Scan the material below, then work out how many of its lines contain the word "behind"; reply with that number only.

## Supplied records:
--- START ---
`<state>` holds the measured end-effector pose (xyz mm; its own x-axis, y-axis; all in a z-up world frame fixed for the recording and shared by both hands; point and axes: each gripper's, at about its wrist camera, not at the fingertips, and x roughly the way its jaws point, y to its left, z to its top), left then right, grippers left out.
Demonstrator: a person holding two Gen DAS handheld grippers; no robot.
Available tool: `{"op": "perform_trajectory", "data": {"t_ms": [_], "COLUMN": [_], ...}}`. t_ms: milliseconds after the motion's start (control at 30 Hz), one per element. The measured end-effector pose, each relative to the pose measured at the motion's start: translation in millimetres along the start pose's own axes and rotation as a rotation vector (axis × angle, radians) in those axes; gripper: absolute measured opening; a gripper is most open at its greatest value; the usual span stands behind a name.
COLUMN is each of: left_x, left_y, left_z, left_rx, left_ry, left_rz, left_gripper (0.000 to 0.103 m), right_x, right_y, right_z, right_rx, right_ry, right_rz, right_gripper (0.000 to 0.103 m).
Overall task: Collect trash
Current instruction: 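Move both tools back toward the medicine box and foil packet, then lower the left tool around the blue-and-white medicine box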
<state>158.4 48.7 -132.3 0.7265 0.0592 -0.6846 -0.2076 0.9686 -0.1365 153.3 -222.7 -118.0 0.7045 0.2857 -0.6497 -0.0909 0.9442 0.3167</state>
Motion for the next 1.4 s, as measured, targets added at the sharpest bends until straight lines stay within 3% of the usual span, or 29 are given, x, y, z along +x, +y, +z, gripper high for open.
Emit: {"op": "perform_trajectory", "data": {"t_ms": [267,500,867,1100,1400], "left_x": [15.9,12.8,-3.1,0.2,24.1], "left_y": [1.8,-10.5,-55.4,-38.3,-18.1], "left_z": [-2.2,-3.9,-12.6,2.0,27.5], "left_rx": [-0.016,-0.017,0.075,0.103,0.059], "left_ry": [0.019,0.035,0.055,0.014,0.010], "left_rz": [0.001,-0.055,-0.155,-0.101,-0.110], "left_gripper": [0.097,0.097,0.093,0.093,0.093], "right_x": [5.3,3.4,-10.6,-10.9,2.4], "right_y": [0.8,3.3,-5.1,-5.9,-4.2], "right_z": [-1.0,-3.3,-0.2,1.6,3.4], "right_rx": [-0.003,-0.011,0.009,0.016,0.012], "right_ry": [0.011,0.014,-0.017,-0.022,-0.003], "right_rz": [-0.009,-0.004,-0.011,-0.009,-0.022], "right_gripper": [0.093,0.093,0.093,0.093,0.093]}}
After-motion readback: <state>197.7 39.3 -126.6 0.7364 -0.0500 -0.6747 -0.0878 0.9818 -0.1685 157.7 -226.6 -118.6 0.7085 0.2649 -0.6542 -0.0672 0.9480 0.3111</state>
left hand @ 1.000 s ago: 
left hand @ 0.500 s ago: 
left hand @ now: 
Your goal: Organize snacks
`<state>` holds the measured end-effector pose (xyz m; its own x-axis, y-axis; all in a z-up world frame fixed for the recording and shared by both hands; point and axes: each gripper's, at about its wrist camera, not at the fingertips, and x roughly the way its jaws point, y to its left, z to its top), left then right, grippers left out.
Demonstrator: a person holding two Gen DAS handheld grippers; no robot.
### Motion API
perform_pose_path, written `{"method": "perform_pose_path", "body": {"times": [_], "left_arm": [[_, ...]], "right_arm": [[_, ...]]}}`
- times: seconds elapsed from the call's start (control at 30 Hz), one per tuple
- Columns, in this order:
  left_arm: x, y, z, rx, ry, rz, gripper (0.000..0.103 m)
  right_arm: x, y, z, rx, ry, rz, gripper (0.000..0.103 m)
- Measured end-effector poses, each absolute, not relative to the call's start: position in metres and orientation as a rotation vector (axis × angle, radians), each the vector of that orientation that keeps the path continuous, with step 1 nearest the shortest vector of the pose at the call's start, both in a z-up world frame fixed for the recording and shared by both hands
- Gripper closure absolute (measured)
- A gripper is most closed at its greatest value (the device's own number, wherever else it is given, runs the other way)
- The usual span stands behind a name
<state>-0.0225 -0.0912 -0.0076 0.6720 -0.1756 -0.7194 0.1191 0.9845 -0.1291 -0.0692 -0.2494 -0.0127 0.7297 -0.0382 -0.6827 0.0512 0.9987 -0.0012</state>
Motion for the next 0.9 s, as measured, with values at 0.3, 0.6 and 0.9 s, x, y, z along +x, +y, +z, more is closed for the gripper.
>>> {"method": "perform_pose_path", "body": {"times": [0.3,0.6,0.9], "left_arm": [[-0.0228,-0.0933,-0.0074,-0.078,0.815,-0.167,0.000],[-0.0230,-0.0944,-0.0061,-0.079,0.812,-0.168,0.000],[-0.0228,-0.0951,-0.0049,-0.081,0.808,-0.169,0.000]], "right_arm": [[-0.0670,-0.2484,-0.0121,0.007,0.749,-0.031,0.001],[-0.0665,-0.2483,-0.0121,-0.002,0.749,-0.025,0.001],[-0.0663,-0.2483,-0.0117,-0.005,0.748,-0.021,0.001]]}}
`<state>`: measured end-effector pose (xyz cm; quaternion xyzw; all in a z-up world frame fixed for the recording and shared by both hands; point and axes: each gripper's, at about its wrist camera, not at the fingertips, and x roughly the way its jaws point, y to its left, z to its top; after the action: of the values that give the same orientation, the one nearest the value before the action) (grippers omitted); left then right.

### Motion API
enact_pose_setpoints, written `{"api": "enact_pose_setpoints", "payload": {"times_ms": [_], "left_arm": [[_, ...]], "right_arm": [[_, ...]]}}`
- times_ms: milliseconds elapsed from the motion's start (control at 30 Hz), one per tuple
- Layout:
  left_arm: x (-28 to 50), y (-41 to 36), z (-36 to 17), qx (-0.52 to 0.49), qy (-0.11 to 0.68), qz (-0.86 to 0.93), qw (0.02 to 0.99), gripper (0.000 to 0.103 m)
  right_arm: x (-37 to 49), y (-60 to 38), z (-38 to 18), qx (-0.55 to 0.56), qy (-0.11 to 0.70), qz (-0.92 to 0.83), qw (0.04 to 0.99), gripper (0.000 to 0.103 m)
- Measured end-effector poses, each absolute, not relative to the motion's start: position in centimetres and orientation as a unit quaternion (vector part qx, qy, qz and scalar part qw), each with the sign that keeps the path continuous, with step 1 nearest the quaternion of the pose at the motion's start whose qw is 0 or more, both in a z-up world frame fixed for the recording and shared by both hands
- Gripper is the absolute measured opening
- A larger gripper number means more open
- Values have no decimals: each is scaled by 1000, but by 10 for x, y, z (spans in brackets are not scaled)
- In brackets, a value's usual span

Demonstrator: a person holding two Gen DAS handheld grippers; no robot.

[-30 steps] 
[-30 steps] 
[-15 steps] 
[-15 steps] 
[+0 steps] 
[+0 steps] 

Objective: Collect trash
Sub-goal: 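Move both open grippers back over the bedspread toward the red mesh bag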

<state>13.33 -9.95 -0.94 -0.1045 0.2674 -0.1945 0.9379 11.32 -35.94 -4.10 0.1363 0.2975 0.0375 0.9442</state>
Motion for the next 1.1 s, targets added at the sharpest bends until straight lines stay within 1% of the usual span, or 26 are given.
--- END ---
## Problem solution:
2